» **Brief**: The records below are to be copied word for word, with every picture left out.

Data items:
# # # #
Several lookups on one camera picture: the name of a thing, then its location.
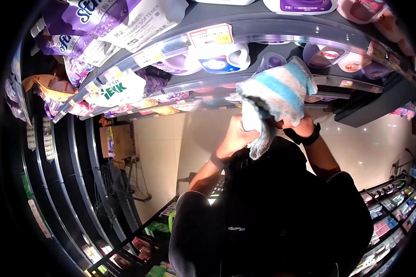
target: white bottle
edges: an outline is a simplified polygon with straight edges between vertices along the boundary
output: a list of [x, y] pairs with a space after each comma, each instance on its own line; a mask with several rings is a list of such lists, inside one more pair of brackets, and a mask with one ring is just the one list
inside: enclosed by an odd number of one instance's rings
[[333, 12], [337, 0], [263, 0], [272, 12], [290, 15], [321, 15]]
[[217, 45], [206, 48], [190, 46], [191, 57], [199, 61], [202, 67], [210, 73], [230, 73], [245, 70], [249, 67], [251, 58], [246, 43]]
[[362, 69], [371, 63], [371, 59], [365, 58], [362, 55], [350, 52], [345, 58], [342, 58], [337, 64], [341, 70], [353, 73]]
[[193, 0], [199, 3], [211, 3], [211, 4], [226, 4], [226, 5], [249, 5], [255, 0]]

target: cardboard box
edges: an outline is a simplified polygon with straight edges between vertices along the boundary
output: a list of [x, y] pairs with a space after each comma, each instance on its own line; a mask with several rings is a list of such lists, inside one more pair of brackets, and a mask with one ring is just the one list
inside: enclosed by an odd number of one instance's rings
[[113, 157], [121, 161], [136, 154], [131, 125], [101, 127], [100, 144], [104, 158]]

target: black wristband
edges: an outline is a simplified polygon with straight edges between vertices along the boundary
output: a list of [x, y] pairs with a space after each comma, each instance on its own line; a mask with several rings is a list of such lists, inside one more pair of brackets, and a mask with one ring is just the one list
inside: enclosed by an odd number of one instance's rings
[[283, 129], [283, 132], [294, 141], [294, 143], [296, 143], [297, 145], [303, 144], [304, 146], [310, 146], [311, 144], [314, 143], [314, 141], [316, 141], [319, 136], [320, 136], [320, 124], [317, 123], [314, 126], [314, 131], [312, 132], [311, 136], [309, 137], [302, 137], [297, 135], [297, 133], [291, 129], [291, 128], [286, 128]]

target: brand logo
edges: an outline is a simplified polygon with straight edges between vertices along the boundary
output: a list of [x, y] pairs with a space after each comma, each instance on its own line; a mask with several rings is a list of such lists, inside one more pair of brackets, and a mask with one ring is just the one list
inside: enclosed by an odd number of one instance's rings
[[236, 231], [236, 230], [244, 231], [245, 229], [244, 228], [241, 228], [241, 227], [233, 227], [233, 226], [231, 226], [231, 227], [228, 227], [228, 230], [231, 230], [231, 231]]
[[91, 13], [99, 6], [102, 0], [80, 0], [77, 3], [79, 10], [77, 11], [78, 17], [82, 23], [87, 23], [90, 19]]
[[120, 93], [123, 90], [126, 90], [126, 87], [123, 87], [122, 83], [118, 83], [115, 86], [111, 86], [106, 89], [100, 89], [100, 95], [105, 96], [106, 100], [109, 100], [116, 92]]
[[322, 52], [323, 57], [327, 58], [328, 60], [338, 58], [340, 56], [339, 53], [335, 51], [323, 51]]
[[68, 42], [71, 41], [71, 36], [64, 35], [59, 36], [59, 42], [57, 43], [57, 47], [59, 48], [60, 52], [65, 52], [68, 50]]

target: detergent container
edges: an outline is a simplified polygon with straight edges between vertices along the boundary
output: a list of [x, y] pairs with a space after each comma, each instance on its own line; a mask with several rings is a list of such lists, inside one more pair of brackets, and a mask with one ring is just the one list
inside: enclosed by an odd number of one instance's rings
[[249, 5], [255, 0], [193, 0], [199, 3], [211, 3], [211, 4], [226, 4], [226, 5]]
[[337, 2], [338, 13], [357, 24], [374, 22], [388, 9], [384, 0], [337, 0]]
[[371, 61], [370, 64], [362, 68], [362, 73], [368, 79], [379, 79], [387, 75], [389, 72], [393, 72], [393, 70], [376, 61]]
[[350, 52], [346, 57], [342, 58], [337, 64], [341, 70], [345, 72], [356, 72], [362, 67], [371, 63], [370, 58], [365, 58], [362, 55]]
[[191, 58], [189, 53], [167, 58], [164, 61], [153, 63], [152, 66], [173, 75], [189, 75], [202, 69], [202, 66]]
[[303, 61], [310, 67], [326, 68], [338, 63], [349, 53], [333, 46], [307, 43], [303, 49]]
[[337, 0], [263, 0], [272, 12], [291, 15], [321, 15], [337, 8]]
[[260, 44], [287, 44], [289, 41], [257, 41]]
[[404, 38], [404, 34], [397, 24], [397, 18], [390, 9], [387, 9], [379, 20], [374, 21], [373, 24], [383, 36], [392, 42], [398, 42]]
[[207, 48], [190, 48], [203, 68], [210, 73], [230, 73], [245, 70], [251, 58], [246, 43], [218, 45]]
# # # #
» **Result of the exercise**:
Several lookups on one camera picture: the name of a thing, then its location.
target: white bottle
edges: an outline is a simplified polygon with straight edges between vertices along the boundary
output: a list of [x, y] pairs with a space after each comma, each instance on its own line; a mask with several rings is a list of such lists, inside one more pair of brackets, and a mask with one ring is just the one list
inside: enclosed by an odd number of one instance's rings
[[333, 12], [337, 0], [263, 0], [272, 12], [290, 15], [321, 15]]
[[217, 45], [206, 48], [190, 46], [191, 57], [199, 61], [202, 67], [210, 73], [230, 73], [245, 70], [249, 67], [251, 58], [246, 43]]
[[362, 69], [371, 63], [371, 59], [365, 58], [362, 55], [350, 52], [345, 58], [342, 58], [337, 64], [341, 70], [353, 73]]
[[193, 0], [199, 3], [211, 3], [211, 4], [226, 4], [226, 5], [249, 5], [255, 0]]

target: cardboard box
edges: an outline is a simplified polygon with straight edges between vertices along the boundary
output: a list of [x, y] pairs with a space after each comma, each instance on its own line; a mask with several rings is a list of such lists, inside one more pair of brackets, and a mask with one ring is just the one list
inside: enclosed by an odd number of one instance's rings
[[113, 157], [121, 161], [136, 154], [131, 125], [101, 127], [100, 144], [104, 158]]

target: black wristband
edges: an outline is a simplified polygon with straight edges between vertices along the boundary
output: a list of [x, y] pairs with a space after each comma, each instance on its own line; a mask with several rings is a list of such lists, inside one more pair of brackets, and a mask with one ring is just the one list
inside: enclosed by an odd number of one instance's rings
[[283, 129], [283, 132], [294, 141], [294, 143], [296, 143], [297, 145], [303, 144], [304, 146], [310, 146], [311, 144], [314, 143], [314, 141], [316, 141], [319, 136], [320, 136], [320, 124], [317, 123], [314, 126], [314, 131], [312, 132], [311, 136], [309, 137], [302, 137], [297, 135], [297, 133], [291, 129], [291, 128], [286, 128]]

target: brand logo
edges: an outline is a simplified polygon with straight edges between vertices along the boundary
output: a list of [x, y] pairs with a space after each comma, each instance on its own line; a mask with several rings is a list of such lists, inside one more pair of brackets, and a mask with one ring is just the one list
inside: enclosed by an odd number of one instance's rings
[[236, 231], [236, 230], [244, 231], [245, 229], [244, 228], [241, 228], [241, 227], [233, 227], [233, 226], [231, 226], [231, 227], [228, 227], [228, 230], [231, 230], [231, 231]]
[[91, 13], [99, 6], [102, 0], [80, 0], [77, 3], [79, 10], [77, 11], [78, 17], [82, 23], [87, 23], [90, 19]]
[[120, 93], [123, 90], [126, 90], [126, 87], [123, 87], [122, 83], [118, 83], [115, 86], [111, 86], [106, 89], [100, 89], [100, 95], [105, 96], [106, 100], [109, 100], [116, 92]]
[[322, 52], [323, 57], [327, 58], [328, 60], [338, 58], [340, 56], [339, 53], [335, 51], [323, 51]]
[[68, 42], [71, 41], [71, 36], [64, 35], [59, 36], [59, 42], [57, 43], [57, 47], [59, 48], [60, 52], [65, 52], [68, 50]]

target: detergent container
edges: an outline is a simplified polygon with straight edges between vertices along the boundary
output: a list of [x, y] pairs with a space after each comma, each instance on its own line; a mask with several rings is a list of such lists, inside one more pair of brackets, and a mask with one ring is just the one list
inside: enclosed by an odd number of one instance's rings
[[249, 5], [255, 0], [193, 0], [199, 3], [211, 3], [211, 4], [226, 4], [226, 5]]
[[337, 2], [338, 13], [357, 24], [374, 22], [388, 9], [384, 0], [337, 0]]
[[371, 61], [370, 64], [362, 68], [362, 73], [368, 79], [379, 79], [387, 75], [389, 72], [393, 72], [393, 70], [376, 61]]
[[350, 52], [346, 57], [342, 58], [337, 64], [341, 70], [345, 72], [356, 72], [362, 67], [371, 63], [370, 58], [365, 58], [362, 55]]
[[191, 58], [189, 53], [167, 58], [164, 61], [153, 63], [152, 66], [173, 75], [189, 75], [202, 69], [202, 66]]
[[303, 61], [310, 67], [326, 68], [338, 63], [349, 53], [333, 46], [307, 43], [303, 49]]
[[337, 0], [263, 0], [272, 12], [291, 15], [321, 15], [337, 8]]
[[260, 44], [287, 44], [289, 41], [257, 41]]
[[404, 38], [404, 34], [397, 24], [397, 18], [390, 9], [387, 9], [379, 20], [374, 21], [373, 24], [383, 36], [392, 42], [398, 42]]
[[207, 48], [190, 48], [203, 68], [210, 73], [230, 73], [245, 70], [251, 58], [246, 43], [218, 45]]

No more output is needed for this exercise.